[PROVIDED DATA Boundary: Start]
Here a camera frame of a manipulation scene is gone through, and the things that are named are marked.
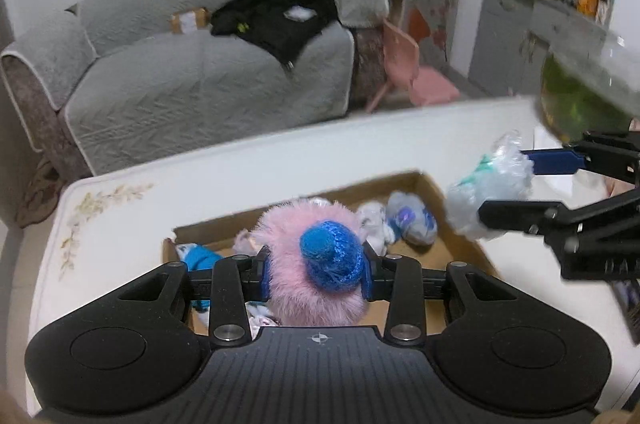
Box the white patterned sock bundle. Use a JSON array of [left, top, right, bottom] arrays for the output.
[[356, 199, 396, 257]]

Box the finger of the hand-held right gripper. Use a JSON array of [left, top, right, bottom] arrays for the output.
[[478, 189, 640, 246], [520, 131, 640, 185]]

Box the white cloth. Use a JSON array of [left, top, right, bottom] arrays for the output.
[[247, 304, 277, 336]]

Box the green translucent container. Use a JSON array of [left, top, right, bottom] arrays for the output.
[[537, 32, 640, 145]]

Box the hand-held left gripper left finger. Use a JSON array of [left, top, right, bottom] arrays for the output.
[[120, 251, 274, 347]]

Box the pink plastic chair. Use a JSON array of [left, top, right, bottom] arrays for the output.
[[365, 19, 461, 112]]

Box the pastel pink sock bundle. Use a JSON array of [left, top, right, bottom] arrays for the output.
[[232, 229, 266, 256]]

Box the brown patterned rug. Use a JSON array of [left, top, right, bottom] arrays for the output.
[[17, 154, 67, 227]]

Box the clear plastic teal sock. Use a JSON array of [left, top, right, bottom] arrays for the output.
[[445, 131, 536, 240]]

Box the grey quilted sofa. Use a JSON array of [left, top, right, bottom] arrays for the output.
[[0, 0, 411, 180]]

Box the small cardboard parcel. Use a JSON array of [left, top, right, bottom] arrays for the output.
[[169, 7, 210, 34]]

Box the grey cabinet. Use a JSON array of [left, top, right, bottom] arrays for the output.
[[467, 0, 640, 98]]

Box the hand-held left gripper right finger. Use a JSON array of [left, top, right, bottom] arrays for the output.
[[360, 241, 501, 345]]

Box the cardboard box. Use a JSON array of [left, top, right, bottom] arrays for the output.
[[162, 171, 501, 335]]

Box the black clothing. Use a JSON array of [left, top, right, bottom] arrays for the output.
[[210, 0, 341, 70]]

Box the pink fluffy blue sock bundle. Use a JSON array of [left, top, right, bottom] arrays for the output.
[[250, 199, 371, 327]]

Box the blue sock bundle pink tie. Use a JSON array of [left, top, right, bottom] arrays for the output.
[[177, 243, 225, 312]]

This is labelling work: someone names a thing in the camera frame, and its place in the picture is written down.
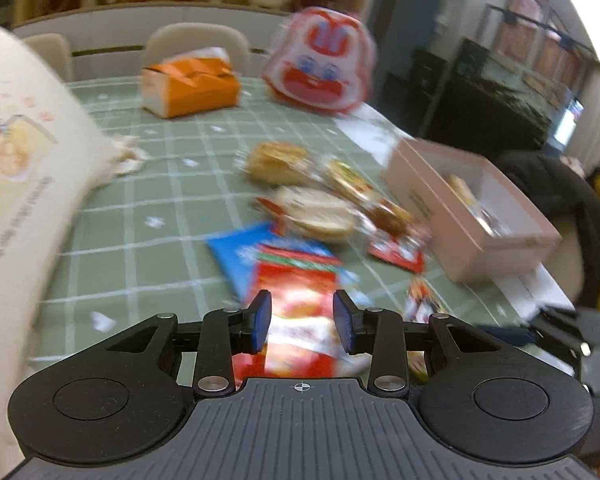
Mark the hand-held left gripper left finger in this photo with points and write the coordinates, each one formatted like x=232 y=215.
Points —
x=260 y=320

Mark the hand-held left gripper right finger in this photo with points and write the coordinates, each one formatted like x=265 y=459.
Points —
x=344 y=320

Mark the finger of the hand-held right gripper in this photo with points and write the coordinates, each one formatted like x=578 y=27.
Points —
x=505 y=332

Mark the large red striped snack packet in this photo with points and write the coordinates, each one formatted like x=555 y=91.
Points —
x=300 y=310

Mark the blue snack packet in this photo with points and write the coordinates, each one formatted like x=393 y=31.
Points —
x=235 y=255

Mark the small red snack packet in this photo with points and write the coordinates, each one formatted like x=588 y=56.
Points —
x=397 y=252

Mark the pink cardboard box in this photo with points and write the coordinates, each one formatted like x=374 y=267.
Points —
x=460 y=240

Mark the cream chair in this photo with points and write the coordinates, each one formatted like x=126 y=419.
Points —
x=572 y=255

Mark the red orange snack packet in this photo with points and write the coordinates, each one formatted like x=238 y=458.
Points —
x=425 y=302

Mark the round bread packet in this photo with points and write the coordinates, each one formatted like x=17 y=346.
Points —
x=315 y=212

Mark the yellow cookie packet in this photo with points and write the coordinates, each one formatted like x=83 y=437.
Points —
x=352 y=182

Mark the green checked tablecloth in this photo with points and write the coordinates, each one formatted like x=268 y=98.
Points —
x=180 y=200

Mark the black puffer jacket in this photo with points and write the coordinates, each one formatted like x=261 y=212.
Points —
x=545 y=185

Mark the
[PROVIDED DATA Boundary: End]
TASK DIRECTIONS:
Search the data for "frame". Copy every matching line.

SOLUTION FOR THIS EXERCISE:
Here a camera frame of a manipulation scene is gone through, and the things that are named are marked.
This is labelling work: someone names a thing in the camera frame, and its place in the picture is written down.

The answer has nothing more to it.